The electromagnetic field surrounding a metallic nanoparticle that has been excited by light at frequencies near the plasmon resonance extends only over short distances. Thus, similar to how atoms need to be close to form molecules, metal nanoparticles need to be situated within tens of nanometres from each other to form new plasmonic nanoclusters, or oligomers (such as dimers, trimers, tetramers and so on). Each type of cluster has its own unique set of localized surface plasmon modes.
Model predicts best nanoclusters
Odom’s team has developed a model to predict the best such nanoclusters for specific applications – in this case hydrogen gas sensing. The researchers then use RML to actually make these structures.
“RML combines two techniques to create plasmonic nanoparticle oligomers: photolithography and tilted metal evaporation,” Odom tells nanotechweb.org. “Key to this lithography process is the use of removable and additive metal deposition masks.”
The researchers began by using high-angle Cr deposition to construct a temporary mask containing slit-like features atop a Ti hole array on an etched Si template. This Cr mask determines how big the final plasmonic structures will be and where they will be positioned in the assembly. The Cr slit mask can be removed and rebuilt between each series of plasmonic nanoparticle deposition steps.
Hydrogen sensing – but not only
“Since we can design each nanoparticle within an assembly independently, we are able to construct a wide range of different hetero-oligomer arrays,” says Odom.
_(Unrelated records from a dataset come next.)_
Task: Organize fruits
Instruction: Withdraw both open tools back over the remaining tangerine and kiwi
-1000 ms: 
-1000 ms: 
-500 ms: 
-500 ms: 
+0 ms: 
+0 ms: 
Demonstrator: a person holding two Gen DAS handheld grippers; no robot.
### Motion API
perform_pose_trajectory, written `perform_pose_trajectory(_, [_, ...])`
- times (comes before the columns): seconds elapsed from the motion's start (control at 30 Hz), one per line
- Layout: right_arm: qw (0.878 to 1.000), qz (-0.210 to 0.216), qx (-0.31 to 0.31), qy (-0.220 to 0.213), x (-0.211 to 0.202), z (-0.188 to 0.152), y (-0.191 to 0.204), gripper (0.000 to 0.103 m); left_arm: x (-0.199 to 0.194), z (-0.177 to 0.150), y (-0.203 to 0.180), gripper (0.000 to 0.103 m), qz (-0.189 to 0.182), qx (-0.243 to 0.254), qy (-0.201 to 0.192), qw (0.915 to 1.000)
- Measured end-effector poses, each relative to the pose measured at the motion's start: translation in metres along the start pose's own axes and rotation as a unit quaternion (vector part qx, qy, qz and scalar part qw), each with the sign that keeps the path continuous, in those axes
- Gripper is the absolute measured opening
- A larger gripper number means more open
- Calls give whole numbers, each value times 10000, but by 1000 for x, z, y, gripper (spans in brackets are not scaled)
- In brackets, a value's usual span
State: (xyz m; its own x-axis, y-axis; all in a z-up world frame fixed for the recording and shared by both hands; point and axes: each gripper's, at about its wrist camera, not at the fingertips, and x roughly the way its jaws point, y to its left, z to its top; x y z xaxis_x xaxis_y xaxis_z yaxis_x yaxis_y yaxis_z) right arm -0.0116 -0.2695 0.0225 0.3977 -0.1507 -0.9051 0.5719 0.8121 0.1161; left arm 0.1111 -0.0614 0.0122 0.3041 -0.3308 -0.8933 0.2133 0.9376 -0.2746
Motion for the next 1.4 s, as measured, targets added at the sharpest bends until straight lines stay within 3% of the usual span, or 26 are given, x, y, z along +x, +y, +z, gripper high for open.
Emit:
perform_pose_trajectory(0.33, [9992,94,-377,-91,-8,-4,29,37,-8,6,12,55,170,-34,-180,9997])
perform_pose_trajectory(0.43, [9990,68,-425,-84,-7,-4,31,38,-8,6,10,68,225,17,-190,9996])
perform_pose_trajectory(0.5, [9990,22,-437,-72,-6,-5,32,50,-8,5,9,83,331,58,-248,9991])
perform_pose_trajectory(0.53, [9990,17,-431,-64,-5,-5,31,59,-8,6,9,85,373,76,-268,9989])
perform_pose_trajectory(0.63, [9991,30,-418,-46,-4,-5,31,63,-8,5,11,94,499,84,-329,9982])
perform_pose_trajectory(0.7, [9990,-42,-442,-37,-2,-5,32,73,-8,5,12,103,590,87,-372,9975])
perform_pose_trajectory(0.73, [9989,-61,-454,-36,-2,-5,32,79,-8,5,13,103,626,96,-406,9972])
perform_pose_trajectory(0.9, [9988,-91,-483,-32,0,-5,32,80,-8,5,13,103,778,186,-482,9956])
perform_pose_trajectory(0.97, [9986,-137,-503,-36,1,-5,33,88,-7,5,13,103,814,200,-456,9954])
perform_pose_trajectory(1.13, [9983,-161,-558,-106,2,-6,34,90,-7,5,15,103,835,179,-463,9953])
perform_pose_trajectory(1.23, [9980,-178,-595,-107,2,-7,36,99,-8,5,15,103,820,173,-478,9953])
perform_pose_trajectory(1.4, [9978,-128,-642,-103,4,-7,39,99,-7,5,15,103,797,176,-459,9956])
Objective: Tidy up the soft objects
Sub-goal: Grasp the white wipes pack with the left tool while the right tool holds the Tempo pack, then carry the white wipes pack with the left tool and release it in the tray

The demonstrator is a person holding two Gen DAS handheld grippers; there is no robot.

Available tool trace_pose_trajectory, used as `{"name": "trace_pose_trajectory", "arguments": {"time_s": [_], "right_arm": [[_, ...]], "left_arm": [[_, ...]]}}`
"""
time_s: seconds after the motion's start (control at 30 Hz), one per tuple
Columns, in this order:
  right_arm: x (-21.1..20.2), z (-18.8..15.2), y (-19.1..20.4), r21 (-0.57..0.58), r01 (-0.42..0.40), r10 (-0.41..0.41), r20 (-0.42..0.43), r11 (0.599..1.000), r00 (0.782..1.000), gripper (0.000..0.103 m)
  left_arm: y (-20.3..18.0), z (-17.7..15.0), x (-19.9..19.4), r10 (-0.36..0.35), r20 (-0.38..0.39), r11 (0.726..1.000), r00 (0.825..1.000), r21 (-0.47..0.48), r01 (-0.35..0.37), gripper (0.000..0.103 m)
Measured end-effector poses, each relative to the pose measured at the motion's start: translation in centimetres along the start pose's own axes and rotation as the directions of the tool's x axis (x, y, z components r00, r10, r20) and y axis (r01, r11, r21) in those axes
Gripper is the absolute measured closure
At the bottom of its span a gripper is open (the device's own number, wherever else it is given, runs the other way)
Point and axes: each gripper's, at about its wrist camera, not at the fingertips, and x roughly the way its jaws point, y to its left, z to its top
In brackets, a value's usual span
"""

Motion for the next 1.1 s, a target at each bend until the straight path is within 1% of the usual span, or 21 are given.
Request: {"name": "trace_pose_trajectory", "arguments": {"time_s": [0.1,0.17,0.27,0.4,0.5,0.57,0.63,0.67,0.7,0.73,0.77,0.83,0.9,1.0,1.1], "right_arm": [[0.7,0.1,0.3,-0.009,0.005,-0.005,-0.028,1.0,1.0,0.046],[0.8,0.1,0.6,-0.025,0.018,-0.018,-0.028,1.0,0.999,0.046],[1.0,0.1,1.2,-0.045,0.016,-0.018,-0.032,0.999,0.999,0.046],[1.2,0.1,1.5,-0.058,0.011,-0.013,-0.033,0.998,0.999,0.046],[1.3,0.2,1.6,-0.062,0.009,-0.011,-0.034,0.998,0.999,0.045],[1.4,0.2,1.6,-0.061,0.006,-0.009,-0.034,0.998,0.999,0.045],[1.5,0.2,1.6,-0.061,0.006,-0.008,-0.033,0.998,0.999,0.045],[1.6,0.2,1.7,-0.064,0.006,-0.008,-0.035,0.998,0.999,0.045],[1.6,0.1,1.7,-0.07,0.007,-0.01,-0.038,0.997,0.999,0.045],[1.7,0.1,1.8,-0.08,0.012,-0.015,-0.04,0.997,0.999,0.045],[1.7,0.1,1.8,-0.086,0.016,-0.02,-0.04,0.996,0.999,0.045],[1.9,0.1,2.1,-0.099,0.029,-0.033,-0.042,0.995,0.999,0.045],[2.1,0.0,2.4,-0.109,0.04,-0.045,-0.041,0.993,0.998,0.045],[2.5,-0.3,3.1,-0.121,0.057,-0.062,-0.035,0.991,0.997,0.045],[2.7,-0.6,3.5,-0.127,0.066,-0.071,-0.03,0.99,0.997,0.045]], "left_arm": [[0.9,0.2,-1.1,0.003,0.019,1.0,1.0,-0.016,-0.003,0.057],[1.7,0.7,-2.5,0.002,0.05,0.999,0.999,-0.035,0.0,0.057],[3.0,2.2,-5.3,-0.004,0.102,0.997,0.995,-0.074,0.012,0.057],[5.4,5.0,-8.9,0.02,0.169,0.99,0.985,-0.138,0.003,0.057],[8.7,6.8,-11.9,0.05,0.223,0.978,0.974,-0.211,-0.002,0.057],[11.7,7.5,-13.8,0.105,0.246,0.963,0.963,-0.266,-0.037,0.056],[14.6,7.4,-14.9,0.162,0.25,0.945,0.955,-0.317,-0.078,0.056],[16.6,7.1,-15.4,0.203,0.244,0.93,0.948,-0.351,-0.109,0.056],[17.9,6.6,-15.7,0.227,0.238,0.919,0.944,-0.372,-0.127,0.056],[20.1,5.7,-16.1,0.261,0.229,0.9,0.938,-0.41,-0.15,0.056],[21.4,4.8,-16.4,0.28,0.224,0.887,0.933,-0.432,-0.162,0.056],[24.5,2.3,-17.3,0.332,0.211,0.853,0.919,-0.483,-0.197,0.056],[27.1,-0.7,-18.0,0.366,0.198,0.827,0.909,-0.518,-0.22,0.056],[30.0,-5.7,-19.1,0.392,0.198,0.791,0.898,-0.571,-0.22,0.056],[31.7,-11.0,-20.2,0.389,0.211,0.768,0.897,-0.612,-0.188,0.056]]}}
The team used its large-area (cm2) oligomer arrays, containing gold and palladium nanoparticles, to detect hydrogen gas. When the Pd nanoparticles incorporate hydrogen, their dielectric properties as well as their lattice constant change. Such changes can be measured by analysing the light transmitted through the structures. The structures were able to sense both low (2%) and high (100%) concentrations of hydrogen – which is promising for applications in safety and fuel-cell industries, adds Odom.
“Hydrogen sensing is only one application that we used to highlight the potential of our fabrication strategy,” she says. “In future work, we will be looking at using plasmonic hetero-oligomers to observe and monitor chemical reactions at the nanoscale.”
The current work is detailed in ACS Nano.